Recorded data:
------------

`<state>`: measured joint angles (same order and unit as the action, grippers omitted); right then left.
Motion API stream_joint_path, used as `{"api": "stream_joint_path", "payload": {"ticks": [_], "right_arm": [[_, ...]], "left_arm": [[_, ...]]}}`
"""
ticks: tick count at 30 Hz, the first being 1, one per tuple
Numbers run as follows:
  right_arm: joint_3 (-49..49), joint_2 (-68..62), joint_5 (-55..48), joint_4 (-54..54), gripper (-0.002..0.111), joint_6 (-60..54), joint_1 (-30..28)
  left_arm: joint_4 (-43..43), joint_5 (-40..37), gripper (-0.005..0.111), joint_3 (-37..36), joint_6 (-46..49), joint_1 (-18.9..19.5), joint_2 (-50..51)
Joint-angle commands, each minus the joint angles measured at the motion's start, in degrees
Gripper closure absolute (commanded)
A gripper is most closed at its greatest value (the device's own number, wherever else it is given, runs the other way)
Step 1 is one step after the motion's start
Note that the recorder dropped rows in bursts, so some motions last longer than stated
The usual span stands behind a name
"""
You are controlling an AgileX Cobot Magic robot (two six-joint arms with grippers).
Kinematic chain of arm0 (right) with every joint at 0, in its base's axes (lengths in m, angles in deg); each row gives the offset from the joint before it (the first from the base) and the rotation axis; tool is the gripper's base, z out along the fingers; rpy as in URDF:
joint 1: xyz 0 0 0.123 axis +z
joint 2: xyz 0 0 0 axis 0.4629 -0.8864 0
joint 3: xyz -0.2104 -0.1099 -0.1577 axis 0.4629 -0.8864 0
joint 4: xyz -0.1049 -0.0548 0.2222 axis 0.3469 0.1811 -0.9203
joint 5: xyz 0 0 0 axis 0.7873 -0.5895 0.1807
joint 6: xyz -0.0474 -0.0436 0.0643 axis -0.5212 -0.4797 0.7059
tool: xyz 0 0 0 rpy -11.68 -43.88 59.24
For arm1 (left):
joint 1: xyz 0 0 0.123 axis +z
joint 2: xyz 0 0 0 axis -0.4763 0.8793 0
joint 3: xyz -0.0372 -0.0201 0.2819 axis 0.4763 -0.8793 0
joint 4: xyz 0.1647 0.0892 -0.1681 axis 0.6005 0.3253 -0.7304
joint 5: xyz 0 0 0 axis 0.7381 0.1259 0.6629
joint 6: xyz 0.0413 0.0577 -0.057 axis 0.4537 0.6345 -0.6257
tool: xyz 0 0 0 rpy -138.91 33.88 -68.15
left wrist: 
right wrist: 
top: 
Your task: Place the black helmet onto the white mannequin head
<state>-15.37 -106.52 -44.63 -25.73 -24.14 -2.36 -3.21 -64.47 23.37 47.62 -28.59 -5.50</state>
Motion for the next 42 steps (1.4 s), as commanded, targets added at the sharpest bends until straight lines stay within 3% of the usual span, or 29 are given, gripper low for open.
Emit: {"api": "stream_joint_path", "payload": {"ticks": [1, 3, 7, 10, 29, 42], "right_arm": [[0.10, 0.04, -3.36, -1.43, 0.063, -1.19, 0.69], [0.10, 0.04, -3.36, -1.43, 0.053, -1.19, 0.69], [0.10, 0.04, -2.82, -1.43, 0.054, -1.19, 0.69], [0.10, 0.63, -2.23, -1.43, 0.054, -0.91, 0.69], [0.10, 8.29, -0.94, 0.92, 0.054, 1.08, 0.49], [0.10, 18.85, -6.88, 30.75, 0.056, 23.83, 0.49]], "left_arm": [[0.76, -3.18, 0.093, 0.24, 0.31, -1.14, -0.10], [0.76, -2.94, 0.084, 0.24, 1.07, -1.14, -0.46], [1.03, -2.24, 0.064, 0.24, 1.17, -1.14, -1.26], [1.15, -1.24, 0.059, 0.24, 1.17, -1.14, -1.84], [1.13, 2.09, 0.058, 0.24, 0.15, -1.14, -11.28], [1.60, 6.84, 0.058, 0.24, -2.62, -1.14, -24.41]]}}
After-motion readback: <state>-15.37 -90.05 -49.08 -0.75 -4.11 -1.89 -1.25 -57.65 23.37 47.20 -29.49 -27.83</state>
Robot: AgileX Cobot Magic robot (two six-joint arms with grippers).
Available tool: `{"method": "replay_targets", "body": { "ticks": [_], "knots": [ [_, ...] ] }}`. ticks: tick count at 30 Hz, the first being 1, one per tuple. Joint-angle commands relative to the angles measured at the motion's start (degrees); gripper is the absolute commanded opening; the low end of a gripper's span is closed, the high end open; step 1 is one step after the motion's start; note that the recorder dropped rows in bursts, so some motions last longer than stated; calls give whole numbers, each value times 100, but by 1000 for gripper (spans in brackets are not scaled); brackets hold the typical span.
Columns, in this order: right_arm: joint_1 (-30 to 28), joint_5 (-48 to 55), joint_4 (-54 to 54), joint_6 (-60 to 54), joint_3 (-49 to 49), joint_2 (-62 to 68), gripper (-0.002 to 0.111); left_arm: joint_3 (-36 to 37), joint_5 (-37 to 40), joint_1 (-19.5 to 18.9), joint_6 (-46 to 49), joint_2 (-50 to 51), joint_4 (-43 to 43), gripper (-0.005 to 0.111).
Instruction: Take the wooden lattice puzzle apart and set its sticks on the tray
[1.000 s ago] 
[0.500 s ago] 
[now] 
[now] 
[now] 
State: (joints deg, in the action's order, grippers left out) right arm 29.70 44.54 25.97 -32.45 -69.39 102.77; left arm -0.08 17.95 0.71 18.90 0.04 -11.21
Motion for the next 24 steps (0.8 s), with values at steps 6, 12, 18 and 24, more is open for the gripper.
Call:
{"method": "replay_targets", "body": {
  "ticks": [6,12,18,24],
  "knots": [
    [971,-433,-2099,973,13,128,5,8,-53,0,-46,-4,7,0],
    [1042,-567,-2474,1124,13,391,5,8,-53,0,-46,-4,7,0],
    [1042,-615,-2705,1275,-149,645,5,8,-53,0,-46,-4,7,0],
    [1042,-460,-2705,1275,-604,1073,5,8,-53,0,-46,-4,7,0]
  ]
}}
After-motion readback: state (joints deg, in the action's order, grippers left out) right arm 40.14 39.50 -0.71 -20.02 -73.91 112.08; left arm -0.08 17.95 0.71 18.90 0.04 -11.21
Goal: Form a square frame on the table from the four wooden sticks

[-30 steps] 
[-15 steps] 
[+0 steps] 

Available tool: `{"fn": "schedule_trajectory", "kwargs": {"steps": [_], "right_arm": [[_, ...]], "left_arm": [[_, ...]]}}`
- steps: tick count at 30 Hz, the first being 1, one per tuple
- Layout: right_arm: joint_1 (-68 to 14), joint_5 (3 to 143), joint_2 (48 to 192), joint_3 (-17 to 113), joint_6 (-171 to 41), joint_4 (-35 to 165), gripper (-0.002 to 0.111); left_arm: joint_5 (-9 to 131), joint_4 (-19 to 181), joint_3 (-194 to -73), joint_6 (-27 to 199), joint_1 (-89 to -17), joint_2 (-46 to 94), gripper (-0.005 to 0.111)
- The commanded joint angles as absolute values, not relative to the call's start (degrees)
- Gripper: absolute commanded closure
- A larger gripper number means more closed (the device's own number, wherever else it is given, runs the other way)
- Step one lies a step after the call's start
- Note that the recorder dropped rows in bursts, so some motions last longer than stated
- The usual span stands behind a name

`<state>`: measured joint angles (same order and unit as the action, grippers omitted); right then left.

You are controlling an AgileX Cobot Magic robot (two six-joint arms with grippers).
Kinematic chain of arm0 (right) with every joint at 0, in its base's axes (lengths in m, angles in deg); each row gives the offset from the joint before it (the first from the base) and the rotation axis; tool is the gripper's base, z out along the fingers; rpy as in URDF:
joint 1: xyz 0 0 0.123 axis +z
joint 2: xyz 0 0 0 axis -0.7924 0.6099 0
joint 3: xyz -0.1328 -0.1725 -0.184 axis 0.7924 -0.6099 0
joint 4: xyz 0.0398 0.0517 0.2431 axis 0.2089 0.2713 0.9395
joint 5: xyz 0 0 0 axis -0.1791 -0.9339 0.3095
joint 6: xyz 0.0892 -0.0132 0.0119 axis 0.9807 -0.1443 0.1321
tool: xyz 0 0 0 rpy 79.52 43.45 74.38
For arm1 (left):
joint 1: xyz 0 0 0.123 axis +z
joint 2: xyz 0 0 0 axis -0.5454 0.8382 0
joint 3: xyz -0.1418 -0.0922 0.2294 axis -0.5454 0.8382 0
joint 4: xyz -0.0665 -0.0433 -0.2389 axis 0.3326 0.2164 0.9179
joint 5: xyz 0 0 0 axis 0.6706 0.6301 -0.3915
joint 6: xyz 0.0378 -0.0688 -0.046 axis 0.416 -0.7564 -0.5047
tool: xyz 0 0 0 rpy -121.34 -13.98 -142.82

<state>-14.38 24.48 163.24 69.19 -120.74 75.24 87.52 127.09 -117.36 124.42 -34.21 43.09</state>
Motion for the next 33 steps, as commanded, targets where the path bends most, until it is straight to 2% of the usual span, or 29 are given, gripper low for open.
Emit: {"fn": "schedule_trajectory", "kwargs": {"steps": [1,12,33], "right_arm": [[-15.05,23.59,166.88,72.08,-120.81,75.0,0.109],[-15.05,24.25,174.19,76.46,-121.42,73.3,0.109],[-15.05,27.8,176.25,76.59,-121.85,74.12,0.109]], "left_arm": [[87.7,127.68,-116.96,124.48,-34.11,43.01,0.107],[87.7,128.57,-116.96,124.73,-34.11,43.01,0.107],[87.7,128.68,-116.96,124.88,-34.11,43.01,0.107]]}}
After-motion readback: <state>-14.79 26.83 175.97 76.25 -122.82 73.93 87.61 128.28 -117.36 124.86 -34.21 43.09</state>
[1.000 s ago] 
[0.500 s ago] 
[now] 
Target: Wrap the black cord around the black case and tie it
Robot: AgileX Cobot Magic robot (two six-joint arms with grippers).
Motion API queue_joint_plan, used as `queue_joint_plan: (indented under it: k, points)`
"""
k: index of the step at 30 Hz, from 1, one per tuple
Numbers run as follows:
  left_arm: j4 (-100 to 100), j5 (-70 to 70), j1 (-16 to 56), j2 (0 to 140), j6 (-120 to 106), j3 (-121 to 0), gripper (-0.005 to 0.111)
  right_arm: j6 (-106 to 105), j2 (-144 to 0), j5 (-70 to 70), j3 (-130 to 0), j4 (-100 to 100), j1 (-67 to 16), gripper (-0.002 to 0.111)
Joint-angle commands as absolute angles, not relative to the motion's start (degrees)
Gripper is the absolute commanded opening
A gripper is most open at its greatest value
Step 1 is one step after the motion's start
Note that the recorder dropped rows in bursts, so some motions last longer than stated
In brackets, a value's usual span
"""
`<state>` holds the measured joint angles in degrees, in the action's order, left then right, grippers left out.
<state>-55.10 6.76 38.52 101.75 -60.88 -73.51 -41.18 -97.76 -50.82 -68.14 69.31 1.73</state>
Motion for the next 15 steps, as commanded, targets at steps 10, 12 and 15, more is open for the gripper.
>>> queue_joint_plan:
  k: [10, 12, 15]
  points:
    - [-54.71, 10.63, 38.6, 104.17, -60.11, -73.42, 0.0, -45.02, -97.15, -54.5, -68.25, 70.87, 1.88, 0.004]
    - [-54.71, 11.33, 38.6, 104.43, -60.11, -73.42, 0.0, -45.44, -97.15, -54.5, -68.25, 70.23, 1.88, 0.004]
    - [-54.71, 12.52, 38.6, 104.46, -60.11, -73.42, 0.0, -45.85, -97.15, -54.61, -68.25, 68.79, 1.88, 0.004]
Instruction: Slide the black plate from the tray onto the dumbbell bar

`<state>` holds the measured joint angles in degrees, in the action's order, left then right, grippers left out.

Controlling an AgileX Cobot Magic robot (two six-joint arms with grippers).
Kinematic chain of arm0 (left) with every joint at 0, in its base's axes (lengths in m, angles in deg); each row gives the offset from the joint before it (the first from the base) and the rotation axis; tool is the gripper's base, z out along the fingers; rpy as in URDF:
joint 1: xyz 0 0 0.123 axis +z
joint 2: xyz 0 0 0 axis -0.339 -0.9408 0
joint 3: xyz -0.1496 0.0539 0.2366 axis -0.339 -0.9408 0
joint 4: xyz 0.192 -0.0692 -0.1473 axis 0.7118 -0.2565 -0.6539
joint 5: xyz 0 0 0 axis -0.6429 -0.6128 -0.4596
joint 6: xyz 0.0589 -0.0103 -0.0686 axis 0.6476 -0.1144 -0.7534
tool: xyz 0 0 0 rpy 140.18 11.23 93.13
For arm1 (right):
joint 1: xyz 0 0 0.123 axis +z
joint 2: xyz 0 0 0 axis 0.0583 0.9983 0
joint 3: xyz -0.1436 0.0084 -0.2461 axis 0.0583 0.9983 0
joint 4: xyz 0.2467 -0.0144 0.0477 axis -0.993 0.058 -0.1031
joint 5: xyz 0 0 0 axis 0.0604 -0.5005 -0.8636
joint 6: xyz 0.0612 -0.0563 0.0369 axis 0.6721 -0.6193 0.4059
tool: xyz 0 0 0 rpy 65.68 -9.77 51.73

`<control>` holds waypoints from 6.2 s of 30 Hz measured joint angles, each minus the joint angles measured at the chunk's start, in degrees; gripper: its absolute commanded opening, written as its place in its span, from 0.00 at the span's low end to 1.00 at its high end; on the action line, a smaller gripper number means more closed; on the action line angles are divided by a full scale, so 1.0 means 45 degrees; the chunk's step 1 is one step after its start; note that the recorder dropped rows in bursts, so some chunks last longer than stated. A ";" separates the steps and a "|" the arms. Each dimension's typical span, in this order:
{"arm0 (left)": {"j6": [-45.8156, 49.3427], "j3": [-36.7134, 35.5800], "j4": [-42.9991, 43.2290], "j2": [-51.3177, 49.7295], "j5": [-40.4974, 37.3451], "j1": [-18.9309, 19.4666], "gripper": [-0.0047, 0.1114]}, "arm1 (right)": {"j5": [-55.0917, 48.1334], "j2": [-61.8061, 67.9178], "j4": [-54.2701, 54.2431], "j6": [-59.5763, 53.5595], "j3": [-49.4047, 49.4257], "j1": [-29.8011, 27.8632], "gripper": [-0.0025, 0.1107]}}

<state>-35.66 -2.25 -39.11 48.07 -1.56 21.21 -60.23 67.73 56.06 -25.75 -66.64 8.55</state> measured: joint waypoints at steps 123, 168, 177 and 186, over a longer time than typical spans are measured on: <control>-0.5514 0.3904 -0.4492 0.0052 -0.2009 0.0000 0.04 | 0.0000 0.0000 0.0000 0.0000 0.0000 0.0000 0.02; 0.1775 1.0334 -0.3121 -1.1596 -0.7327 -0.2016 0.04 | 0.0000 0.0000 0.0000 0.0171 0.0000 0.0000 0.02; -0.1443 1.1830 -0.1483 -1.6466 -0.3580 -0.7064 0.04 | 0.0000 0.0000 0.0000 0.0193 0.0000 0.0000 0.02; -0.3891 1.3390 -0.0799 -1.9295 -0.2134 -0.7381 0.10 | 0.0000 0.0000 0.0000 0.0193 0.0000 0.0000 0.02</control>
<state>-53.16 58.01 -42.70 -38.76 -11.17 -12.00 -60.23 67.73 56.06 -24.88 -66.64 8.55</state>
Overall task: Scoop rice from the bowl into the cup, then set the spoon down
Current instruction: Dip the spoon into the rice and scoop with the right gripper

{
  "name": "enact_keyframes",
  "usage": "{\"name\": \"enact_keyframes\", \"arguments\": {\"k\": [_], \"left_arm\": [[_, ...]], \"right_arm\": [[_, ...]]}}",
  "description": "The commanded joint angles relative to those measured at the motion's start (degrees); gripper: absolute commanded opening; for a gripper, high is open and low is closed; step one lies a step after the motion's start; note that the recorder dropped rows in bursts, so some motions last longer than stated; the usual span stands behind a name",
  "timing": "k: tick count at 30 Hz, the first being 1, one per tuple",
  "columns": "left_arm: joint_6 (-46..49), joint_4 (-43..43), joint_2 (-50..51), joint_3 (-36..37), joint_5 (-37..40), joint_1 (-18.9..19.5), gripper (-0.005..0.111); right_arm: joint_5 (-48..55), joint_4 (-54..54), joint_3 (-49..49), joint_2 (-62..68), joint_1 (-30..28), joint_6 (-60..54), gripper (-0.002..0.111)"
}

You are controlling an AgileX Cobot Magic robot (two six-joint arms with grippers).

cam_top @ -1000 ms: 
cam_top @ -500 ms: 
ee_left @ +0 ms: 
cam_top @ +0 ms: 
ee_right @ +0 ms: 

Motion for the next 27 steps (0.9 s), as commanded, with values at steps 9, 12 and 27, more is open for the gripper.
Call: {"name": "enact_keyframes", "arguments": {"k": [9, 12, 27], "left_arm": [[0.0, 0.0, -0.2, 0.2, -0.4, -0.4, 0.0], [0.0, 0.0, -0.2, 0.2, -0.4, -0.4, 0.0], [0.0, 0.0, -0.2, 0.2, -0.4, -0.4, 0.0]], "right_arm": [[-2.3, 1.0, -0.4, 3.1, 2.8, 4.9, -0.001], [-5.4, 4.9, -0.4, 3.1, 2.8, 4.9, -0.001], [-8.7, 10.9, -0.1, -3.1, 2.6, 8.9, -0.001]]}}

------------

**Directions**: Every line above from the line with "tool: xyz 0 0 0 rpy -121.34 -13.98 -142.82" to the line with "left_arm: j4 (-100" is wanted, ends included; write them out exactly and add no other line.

**Exercise answer**:
tool: xyz 0 0 0 rpy -121.34 -13.98 -142.82

<state>-14.38 24.48 163.24 69.19 -120.74 75.24 87.52 127.09 -117.36 124.42 -34.21 43.09</state>
Motion for the next 33 steps, as commanded, targets where the path bends most, until it is straight to 2% of the usual span, or 29 are given, gripper low for open.
Emit: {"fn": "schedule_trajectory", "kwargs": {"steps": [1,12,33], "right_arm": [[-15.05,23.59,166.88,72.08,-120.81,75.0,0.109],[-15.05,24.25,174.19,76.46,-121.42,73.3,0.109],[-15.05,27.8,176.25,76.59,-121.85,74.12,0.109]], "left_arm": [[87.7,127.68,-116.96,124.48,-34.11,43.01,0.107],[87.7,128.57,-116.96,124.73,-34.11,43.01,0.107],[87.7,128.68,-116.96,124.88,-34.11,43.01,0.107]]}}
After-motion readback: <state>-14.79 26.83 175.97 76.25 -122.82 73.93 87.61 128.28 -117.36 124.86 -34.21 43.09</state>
[1.000 s ago] 
[0.500 s ago] 
[now] 
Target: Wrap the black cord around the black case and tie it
Robot: AgileX Cobot Magic robot (two six-joint arms with grippers).
Motion API queue_joint_plan, used as `queue_joint_plan: (indented under it: k, points)`
"""
k: index of the step at 30 Hz, from 1, one per tuple
Numbers run as follows:
  left_arm: j4 (-100 to 100), j5 (-70 to 70), j1 (-16 to 56), j2 (0 to 140), j6 (-120 to 106), j3 (-121 to 0), gripper (-0.005 to 0.111)

There's nothing left to add to the output.